1. It’s NOT a “God Particle”
It is called as the God particle only because Leon Lederman gave that name to his book about it. It could be wildly inaccurate, but a marketing genius. Also, it’s not so praised by some scientists.
Well, Lederman and his co-author Dick Teresi did explain in book’s first chapter,
“The publisher wouldn’t let us call it the Goddamn Particle, though that might be a more appropriate title, given its villainous nature and the expense it is causing.”
Even one famous scientist Neil deGrasse Tyson's said in an interview that there is a science joke which is his favorite, related to Higgs. The joke is like,
“Higgs boson walks into a church, and the priest says, 'I'm sorry we don't allow Higgs bosons to come to churches.' And [the Higgs] says, 'But without me, you can't have mass.'"
2. The Mechanism of Higgs Makes the Universe Fascinating
Well, the elementary particles of nature like electrons and quarks would all be massless, if it weren’t for the Higgs field (or something else that would do the same trick). It has been very well explained in laws of physics that the size of an atom depends on the mass of the electrons which are attached to it. That means,
“the lighter the electrons are, the bigger the atom would be.”
Hence, if there wouldn’t be atoms, there wouldn’t be chemistry, and there wouldn’t be life as we know it without the Higgs. Big deal!
3. Boson Gives Mass to Particles
The basics of how elementary particles and forces interact in the universe are easily laid out by the Standard Model of particle physics. Although, how particles get their mass is unexplainable by the theory.
Bits of matter or particles vary in sizes. They can be larger or smaller than atoms. And, for instance, we all believe that the subatomic particles that make up an atom are electrons, protons, and neutrons.
Well, many scientists consider that the god particle gives all matter its mass.
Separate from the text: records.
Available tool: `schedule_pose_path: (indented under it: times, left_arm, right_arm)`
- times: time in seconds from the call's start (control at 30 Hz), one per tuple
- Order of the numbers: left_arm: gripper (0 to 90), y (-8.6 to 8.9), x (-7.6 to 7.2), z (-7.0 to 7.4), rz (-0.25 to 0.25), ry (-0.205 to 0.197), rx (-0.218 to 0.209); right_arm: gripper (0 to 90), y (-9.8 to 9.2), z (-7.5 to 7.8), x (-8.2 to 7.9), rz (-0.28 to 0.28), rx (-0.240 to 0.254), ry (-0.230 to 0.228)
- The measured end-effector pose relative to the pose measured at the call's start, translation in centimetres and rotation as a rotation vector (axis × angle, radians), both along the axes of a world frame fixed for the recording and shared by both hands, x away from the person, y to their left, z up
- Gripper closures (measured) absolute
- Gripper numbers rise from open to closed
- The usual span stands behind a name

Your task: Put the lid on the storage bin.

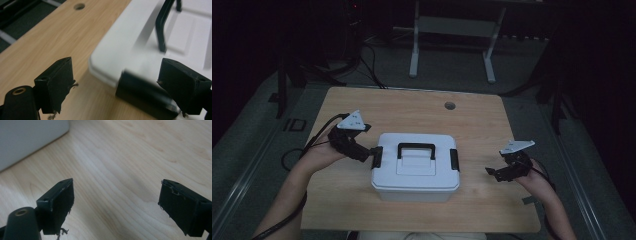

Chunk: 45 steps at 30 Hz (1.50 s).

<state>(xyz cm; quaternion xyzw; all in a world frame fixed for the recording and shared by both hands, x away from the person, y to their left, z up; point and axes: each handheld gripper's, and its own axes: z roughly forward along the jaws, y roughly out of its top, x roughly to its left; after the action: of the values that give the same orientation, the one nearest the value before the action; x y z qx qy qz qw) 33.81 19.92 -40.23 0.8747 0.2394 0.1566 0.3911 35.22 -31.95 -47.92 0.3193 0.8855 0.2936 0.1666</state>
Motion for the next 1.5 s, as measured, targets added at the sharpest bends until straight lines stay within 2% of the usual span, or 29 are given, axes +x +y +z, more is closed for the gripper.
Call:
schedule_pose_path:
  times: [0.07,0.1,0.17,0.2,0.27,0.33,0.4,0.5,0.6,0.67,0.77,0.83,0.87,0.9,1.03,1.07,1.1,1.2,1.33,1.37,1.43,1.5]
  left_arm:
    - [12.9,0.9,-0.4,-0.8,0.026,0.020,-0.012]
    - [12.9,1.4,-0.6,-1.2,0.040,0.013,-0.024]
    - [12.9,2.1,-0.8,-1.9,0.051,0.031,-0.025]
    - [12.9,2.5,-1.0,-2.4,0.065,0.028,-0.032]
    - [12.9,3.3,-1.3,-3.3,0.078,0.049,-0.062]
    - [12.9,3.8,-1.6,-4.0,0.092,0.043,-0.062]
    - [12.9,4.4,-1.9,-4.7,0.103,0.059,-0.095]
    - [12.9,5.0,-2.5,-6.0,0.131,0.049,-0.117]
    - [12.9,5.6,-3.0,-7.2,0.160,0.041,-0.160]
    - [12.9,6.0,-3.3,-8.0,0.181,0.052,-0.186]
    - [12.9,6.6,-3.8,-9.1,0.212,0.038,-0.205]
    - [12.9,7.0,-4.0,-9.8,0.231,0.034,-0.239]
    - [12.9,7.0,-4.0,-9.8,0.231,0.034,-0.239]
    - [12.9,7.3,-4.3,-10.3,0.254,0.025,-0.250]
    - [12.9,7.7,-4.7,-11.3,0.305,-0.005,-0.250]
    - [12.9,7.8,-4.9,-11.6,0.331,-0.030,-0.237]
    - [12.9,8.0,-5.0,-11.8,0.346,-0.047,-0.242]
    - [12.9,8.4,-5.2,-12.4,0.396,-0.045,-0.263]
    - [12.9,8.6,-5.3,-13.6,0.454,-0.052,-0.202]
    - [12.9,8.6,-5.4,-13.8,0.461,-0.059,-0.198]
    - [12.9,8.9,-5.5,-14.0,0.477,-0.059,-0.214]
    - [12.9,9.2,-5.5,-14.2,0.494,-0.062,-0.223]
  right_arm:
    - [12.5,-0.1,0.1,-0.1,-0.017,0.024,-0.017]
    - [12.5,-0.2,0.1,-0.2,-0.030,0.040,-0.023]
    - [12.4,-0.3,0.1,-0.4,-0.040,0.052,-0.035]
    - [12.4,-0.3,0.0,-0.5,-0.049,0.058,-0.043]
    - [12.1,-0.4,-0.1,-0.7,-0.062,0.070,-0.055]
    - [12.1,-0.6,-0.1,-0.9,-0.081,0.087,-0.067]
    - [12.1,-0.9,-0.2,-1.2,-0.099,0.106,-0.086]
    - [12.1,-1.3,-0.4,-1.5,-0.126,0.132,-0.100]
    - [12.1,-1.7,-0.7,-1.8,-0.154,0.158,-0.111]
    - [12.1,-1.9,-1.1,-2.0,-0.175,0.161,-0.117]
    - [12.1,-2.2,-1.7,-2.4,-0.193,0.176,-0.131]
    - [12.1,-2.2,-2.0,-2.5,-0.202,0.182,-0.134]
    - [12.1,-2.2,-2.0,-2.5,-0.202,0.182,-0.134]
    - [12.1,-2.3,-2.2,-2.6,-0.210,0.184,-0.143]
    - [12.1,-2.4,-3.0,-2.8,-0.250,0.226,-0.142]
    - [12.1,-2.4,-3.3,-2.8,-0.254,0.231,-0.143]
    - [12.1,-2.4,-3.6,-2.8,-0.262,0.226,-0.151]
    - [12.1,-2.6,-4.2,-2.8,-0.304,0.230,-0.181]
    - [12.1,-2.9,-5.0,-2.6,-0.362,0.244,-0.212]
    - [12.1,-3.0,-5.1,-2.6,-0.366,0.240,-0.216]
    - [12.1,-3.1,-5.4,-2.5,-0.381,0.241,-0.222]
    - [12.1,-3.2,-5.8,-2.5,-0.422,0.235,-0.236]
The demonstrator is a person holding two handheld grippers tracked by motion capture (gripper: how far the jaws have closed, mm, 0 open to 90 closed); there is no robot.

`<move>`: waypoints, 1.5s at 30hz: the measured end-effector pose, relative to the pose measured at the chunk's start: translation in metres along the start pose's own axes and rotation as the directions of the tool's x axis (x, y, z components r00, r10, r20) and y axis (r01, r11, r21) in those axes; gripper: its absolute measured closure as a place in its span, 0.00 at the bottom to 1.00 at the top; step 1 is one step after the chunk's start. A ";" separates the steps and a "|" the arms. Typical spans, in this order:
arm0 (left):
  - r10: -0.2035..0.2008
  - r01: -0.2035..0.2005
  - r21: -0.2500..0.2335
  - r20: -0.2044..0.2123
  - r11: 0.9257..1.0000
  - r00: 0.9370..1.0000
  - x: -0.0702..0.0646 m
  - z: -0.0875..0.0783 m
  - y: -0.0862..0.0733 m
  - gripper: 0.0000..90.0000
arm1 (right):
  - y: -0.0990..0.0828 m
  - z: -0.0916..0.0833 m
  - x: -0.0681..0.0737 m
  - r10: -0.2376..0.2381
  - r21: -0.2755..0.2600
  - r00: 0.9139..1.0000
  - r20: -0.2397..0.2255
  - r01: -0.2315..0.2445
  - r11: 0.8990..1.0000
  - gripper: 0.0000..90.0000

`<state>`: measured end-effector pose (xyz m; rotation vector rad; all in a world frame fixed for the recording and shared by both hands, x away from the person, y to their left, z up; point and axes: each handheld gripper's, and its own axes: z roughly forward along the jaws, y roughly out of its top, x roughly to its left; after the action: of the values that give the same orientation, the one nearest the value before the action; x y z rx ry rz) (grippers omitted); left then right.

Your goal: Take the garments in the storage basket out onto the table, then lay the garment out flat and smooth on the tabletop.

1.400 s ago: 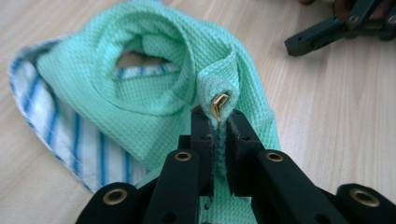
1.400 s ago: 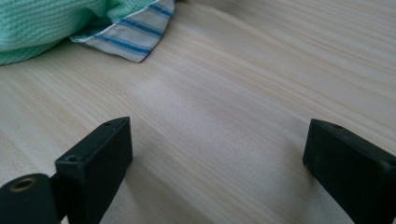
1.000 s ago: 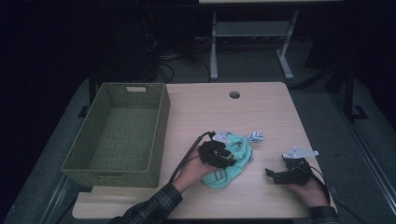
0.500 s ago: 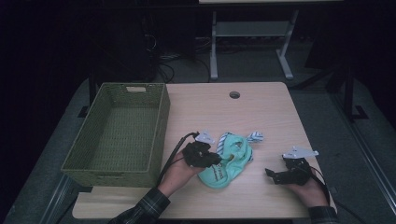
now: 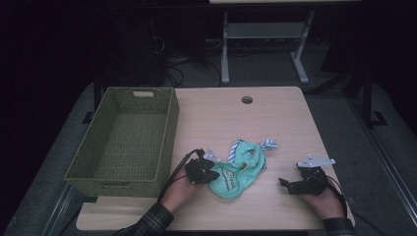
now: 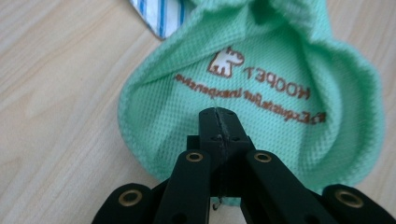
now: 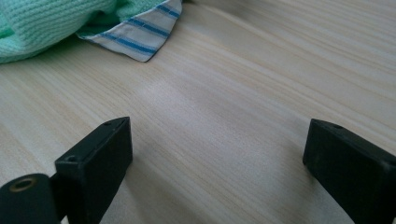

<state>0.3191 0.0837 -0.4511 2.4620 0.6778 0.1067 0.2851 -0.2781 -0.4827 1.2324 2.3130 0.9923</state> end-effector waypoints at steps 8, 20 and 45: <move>0.011 -0.011 0.007 -0.017 1.000 1.000 -0.003 0.002 0.000 0.99 | 0.005 -0.003 -0.002 0.018 0.022 0.999 -0.033 -0.017 1.000 0.18; 0.015 -0.015 0.013 -0.015 1.000 1.000 -0.003 0.002 0.001 0.99 | 0.022 -0.018 -0.004 0.005 -0.047 0.998 -0.060 -0.008 0.999 0.57; 0.002 -0.002 0.012 0.000 1.000 1.000 0.000 0.002 0.001 0.99 | 0.062 0.008 -0.001 0.034 -0.040 0.983 -0.181 -0.042 0.998 0.69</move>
<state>0.3201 0.0817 -0.4524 2.4741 0.6775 0.1038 0.3266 -0.2515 -0.4438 1.2185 2.3957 1.2071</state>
4. The Top Scientific Achievement So Far
Scientists say they are almost certain they have proven the existence of the Higgs boson — a never-before-seen subatomic particle long thought to be a fundamental building block of the universe.
Experts say finding the elusive particle would rank as one of the top scientific achievements of the past 50 years.
5. Why Call Them Bosons?
It is one proud feeling for all Indians that it is named after the famous physicist Satyendra Nath Bose. It is mentioned that it was Bose who figured out the behavior of the group of identical photons.
Scientist Bose was much into reproducing the Planck's law of radiation mathematically by using only quantum mechanical ideas. Even his technique laid the foundation of quantum statistics. Further, he then sent his paper to Albert Einstein. He then recognized the value of his calculation. Also, he translated that paper into German and published in the journal Zeitschrift fur Physik.
Further, the technique used by Bose goes under the name of Bose-Einstein Statistics. And, photons or particles which obey these statistics are known as bosons.
Must say, Einstein, did realize the enormous breakthrough Bose made. Only he took Bose’s work much further. Well, to celebrate Bose’s contribution to developing this theory, it was Physicist Paul Dirac who was the first to use the term “boson” to describe the particles that obeyed Bose-Einstein statistics.
So, we have learned many interesting things about Higgs Boson, but this is for sure that Higgs boson would not close the book on particle physics. Also, there is a popular theory called supersymmetry which does predict that there must be at least five Higgs particles. That means if one Higgs particle exists, it surely has relatives as well. Hence, finding the new particle would only be the beginning.